Les politiques des économies avancées sont à l'origine de la décélération économique

Selon le Rapport, les principales économies avancées sont en passe d'inverser les mesures de relance prises pendant la pandémie, en resserrant les taux directeurs, en révoquant les achats d'actifs par les banques centrales et en mettant fin aux programmes de chômage partiel, aux transferts et aux aides aux entreprises et aux ménages. Ces mesures sont prises alors même que l'inflation n'a pas encore entraîné une croissance soutenue des salaires, ce qui rend la menace d'une spirale salaires-prix sans fondement.

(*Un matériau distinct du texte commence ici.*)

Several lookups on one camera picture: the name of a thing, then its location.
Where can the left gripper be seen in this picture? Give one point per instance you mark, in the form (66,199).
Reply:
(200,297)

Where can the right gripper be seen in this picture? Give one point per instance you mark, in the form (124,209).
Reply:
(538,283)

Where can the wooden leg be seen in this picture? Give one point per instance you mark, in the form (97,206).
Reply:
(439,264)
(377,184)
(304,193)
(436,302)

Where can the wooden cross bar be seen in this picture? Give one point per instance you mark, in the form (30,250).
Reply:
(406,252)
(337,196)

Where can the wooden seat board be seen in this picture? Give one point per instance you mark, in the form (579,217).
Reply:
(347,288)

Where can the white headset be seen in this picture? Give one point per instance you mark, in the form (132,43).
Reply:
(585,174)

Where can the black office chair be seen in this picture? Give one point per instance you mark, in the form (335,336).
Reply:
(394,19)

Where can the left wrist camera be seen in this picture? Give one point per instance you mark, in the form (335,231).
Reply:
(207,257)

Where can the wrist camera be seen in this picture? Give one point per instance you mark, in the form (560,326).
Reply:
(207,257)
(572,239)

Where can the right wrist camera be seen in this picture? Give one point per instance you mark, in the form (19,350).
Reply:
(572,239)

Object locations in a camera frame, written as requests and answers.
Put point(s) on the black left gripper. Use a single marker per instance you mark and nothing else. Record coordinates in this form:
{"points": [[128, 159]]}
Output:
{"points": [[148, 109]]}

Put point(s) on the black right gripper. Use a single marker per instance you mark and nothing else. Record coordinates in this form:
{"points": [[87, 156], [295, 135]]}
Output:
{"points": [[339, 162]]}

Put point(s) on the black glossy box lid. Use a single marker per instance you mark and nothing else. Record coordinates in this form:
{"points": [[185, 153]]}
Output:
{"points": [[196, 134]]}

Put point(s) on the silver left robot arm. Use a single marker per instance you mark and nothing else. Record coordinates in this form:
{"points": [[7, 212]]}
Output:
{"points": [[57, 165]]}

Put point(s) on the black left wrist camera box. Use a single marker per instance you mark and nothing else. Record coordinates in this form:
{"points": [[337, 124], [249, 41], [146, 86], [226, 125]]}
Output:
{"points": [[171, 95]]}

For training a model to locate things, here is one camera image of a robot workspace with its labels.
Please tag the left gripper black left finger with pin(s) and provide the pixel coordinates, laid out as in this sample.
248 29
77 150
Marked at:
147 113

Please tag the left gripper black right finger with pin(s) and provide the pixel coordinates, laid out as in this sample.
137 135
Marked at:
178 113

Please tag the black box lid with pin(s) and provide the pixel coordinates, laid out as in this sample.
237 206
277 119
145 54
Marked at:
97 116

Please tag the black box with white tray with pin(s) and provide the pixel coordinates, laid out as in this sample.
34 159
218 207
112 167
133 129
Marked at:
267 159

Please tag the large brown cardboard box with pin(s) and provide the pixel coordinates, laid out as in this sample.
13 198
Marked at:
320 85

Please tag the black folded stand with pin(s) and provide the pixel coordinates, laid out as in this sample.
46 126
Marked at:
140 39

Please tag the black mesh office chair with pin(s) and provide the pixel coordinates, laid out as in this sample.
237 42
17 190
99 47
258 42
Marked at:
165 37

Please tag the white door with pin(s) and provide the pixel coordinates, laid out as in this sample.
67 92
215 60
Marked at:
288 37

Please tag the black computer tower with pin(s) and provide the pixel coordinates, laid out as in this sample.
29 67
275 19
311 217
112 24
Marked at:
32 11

Le Rapport prévient que ces changements vont affaiblir la demande mondiale et freiner la croissance, les investissements étant déjà au point mort dans certains pays. La menace d'une chute encore plus marquée de l'investissement et de la croissance ne peut être exclue si les taux d'intérêt augmentent beaucoup trop rapidement et si le défi climatique est relégué au second plan. C'est la mauvaise tendance politique au mauvais moment.

Le Rapport note que les pays en développement, qui ont supporté des coûts plus importants pour faire face à la pandémie, sont confrontés à des contraintes supplémentaires sur la demande et sur les obligations de balance des paiements en raison du récent changement de politique dans les économies avancées.

Recommandations politiques

La CNUCED recommande les actions suivantes pour protéger l'économie mondiale :

  1. Un soutien financier multilatéral plus important, plus concessionnel et moins conditionnel, pour les pays en développement afin de leur permettre de résister aux chocs financiers et économiques et d'augmenter les investissements pour soutenir la croissance économique.
  2. Un allègement immédiat de la dette de l'Ukraine ainsi que la reprise des discussions sur un mécanisme multilatéral qui favorise la restructuration équitable et ordonnée de la dette souveraine des pays en développement pendant les périodes de fortes tensions financières.
  3. Une utilisation accrue des droits de tirage spéciaux pour compléter les réserves officielles et fournir des liquidités en temps opportun afin d'éviter de graves ajustements déflationnistes.
  4. Des accords de swap plus efficaces et moins ad hoc entre les banques centrales pour soutenir les monnaies des pays en développement et faire face aux crises financières.
  5. Des politiques sectorielles, y compris le contrôle des prix et les subventions, pour s'attaquer aux pressions sur l'inflation du côté de l'offre et des marges.

L'Évaluation Rapide par la CNUCED de l'impact de la guerre en Ukraine sur le commerce et le développement a confirmé que les perspectives de l'économie mondiale s'aggravaient rapidement, sous l'effet de la hausse des prix des denrées alimentaires, des carburants et des engrais, de la volatilité financière accrue, du désinvestissement en matière de développement durable, de la reconfiguration complexe des chaînes d'approvisionnement mondiales et de l'augmentation des coûts commerciaux.